OCRing the live screen was the wrong validator
I built a small nightly QA runner for my personal iOS apps. It builds each app, boots a simulator, installs and launches, takes a screenshot, and OCRs the screenshot to confirm the right app actually rendered. The first clean run reported 36 failures. Almost none of them were real.
What was happening
The validator I called ocr_contains was POSTing to a small OCR
helper running on the Mac mini. The helper called Apple's Vision
framework against whatever was currently on screen.
The runner's design: agents run all the journeys first, recording evidence as they go. Then a separate "authoritative re-validation" pass replays every assertion against the saved evidence. That deferred re-validation is what made the OCR step lie — by the time the runner got around to re-OCRing for plan #5, the simulator was halfway through plan #20. The "live screen" the helper read was three apps later than the one the assertion cared about.
The 27 iOS plans almost all failed at the OCR step with "0 matches found." The four that "passed" did so by accident — their target string ("Cass", "Check on Mine", etc.) happened to also appear in the iOS springboard's icon labels. False pass either way.
What I found
The four pre-OCR steps (build, boot, install, launch) all passed
cleanly because their validators checked disk artifacts — test
-d .app, xcrun simctl getenv, file existence. Those don't care
about transient screen state. Only the OCR step did.
So the design flaw was specifically: an assertion that depended on transient state, evaluated outside the window where that state held.
The fix
Stop OCRing the live screen. Each journey already saves a PNG into its evidence directory at the moment the assertion is made. Run OCR against that file instead.
def _ocr_count(text, evidence=None):
if evidence:
png = _first_existing_png(evidence)
if png:
count = _ocr_local_file(png, text)
return count, "file"
# fallback for journeys that didn't save a screenshot
return _ocr_live(text), "live"
_ocr_local_file SCPs the PNG to the Mac, runs a small Swift
helper that uses VNRecognizeTextRequest, and counts
case-insensitive matches in the result. The helper script is
about thirty lines:
// ~/bin/ocr-file.swift — invoked via swift run
import Vision
import AppKit
let path = CommandLine.arguments[1]
let image = NSImage(contentsOfFile: path)!
let cg = image.cgImage(forProposedRect: nil, context: nil, hints: nil)!
let req = VNRecognizeTextRequest { req, _ in
let observations = req.results as? [VNRecognizedTextObservation] ?? []
let lines = observations.compactMap { $0.topCandidates(1).first?.string }
print(lines.joined(separator: "\n"))
}
req.recognitionLevel = .accurate
req.revisionNumber = 3
try VNImageRequestHandler(cgImage: cg).perform([req])

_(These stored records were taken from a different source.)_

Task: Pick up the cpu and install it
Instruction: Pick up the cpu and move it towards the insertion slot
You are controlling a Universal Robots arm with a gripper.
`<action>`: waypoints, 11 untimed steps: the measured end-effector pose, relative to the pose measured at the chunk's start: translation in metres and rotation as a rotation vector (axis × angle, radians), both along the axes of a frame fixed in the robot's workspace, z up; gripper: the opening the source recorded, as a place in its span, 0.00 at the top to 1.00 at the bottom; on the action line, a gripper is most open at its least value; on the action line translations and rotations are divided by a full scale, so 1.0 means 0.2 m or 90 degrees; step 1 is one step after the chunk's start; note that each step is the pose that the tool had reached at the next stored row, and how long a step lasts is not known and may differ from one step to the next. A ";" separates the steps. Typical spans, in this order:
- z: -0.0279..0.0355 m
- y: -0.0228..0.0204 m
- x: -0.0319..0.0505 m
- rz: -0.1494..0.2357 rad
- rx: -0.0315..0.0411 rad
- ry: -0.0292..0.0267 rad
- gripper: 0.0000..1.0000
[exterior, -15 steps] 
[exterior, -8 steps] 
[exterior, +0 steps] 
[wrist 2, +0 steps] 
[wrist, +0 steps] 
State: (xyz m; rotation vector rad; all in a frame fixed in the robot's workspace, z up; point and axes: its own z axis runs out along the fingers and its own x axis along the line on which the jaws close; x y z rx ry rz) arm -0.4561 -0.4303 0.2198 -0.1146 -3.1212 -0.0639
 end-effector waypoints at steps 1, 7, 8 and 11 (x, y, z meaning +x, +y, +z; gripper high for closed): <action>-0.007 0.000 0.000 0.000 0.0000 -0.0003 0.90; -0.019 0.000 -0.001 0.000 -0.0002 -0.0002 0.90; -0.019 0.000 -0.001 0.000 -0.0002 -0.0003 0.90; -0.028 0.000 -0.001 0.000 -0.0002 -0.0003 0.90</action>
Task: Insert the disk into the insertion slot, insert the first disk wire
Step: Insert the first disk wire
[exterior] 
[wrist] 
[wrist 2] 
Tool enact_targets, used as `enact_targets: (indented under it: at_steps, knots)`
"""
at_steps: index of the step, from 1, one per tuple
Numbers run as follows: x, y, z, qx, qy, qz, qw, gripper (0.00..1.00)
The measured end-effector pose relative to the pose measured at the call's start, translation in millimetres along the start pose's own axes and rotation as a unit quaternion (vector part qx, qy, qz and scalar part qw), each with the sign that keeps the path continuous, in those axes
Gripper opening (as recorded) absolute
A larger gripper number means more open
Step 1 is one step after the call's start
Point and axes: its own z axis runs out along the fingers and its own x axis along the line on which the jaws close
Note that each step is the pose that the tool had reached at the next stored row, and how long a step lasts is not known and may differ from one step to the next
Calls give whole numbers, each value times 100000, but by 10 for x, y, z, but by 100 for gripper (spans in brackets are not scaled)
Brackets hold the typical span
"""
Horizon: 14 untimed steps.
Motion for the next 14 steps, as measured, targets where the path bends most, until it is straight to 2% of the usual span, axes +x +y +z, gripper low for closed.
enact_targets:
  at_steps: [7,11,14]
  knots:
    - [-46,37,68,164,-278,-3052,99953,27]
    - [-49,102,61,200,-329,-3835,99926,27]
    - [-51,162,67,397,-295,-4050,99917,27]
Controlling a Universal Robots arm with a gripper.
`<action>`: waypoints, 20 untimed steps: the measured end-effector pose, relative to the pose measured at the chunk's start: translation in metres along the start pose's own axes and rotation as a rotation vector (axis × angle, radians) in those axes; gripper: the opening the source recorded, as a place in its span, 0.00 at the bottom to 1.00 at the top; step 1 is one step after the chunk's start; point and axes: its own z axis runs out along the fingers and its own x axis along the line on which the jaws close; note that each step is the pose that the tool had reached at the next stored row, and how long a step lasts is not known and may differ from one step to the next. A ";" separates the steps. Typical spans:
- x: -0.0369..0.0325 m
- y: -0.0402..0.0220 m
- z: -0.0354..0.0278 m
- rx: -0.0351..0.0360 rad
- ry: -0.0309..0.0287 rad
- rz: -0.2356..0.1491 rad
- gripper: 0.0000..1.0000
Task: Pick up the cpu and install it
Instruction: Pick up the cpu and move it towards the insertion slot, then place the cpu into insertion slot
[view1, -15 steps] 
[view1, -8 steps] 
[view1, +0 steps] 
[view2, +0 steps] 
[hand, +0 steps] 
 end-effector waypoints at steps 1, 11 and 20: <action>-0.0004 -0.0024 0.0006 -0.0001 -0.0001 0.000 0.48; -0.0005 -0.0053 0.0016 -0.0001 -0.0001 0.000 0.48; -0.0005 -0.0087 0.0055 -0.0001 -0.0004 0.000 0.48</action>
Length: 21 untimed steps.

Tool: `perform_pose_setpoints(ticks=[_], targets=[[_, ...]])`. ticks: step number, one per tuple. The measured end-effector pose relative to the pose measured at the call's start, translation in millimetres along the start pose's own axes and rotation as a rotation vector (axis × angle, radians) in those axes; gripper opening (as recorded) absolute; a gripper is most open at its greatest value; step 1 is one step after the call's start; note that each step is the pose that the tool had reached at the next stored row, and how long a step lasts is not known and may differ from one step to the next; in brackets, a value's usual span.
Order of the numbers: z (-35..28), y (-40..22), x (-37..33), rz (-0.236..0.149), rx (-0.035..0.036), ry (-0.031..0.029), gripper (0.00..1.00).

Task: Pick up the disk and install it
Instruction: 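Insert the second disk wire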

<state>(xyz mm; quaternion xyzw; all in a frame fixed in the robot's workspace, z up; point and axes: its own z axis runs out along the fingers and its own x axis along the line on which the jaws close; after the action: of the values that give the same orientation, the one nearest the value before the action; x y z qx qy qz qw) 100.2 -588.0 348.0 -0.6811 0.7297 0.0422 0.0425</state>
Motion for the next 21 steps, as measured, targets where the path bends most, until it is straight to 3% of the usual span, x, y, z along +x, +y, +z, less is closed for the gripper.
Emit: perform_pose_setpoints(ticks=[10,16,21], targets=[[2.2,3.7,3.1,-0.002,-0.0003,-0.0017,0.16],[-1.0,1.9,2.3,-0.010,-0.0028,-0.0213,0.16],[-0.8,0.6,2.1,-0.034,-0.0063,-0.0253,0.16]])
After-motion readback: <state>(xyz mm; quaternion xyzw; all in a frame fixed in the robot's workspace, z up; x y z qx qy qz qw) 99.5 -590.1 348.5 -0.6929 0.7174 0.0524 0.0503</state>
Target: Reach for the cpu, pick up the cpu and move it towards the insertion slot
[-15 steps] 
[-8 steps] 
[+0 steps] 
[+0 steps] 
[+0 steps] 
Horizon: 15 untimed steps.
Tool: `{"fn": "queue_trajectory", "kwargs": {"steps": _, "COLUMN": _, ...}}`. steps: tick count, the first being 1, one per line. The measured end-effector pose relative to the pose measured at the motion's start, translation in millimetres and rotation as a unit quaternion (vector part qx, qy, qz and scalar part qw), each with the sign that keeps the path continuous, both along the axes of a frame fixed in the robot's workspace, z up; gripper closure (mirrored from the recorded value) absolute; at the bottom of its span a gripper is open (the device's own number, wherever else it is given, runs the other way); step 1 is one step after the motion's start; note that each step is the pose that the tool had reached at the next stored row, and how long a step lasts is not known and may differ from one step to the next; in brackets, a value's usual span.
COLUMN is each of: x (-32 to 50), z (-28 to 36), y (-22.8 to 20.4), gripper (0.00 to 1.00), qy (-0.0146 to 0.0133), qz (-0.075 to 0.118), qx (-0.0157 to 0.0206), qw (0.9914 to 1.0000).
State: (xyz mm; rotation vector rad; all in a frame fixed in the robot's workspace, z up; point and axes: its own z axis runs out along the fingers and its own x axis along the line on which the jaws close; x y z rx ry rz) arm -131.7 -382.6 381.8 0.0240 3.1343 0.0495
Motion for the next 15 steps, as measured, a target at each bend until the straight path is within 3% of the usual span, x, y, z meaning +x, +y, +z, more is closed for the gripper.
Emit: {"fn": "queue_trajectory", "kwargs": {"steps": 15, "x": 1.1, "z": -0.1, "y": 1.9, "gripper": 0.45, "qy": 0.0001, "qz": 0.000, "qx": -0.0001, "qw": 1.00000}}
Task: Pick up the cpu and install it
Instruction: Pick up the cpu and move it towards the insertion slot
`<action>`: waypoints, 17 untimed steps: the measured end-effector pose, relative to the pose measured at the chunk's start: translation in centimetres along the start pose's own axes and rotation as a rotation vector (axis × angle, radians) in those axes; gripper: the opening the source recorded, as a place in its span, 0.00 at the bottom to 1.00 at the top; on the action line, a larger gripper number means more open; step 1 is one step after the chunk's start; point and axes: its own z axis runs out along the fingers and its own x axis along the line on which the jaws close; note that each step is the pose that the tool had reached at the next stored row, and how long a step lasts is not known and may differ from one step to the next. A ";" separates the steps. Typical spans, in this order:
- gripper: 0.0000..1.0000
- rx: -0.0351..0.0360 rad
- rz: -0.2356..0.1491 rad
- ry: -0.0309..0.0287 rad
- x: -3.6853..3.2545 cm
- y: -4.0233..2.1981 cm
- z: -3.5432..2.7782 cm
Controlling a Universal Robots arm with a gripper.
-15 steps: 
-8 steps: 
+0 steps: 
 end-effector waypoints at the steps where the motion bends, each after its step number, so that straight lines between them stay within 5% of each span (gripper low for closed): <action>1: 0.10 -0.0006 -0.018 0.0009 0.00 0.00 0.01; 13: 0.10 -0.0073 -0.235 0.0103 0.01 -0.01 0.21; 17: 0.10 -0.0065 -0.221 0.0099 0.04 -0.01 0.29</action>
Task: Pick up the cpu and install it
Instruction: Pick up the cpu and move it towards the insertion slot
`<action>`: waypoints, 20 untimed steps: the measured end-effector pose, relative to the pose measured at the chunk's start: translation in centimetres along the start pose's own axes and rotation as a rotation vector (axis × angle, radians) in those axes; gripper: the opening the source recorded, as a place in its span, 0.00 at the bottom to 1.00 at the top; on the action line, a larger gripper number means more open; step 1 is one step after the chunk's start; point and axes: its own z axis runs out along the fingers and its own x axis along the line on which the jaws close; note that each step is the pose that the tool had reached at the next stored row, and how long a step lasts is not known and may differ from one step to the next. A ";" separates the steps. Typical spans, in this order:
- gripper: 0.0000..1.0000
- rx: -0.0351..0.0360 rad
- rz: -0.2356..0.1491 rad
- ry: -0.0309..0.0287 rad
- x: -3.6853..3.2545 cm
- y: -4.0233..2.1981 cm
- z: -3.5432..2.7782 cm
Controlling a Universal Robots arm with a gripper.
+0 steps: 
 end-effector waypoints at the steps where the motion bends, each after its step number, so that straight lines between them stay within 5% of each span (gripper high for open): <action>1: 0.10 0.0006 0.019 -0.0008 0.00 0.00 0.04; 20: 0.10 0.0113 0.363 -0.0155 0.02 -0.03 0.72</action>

Validation against the prior night's saved screenshots — that's the nice thing about saving evidence: you can re-grade old runs without re-running them:
- A todos screen previously failing at "0 live matches" now passes at "1 file match."
- A QR utility now correctly passes with 2 file matches.
- A passkey utility that was passing because the springboard shows "Password" stays a problem — the validator can't fix it, the OCR target needs to be tightened to a string that only the in-app screen contains.
What I'd do differently
The original validator was a slow-to-fail bug because the live screen usually showed what you wanted while you were developing the plan interactively. The deferred re-validation pattern only broke the assumption at scale. I'd add a unit test that asserts "validator output for a given step is invariant under subsequent state changes" — that would have caught the issue the first time two plans ran back to back.
Bonus lesson: when an assertion uses an app-name string that's also visible on the home screen, you have a guaranteed false- positive class. Pick targets that can only appear in-app.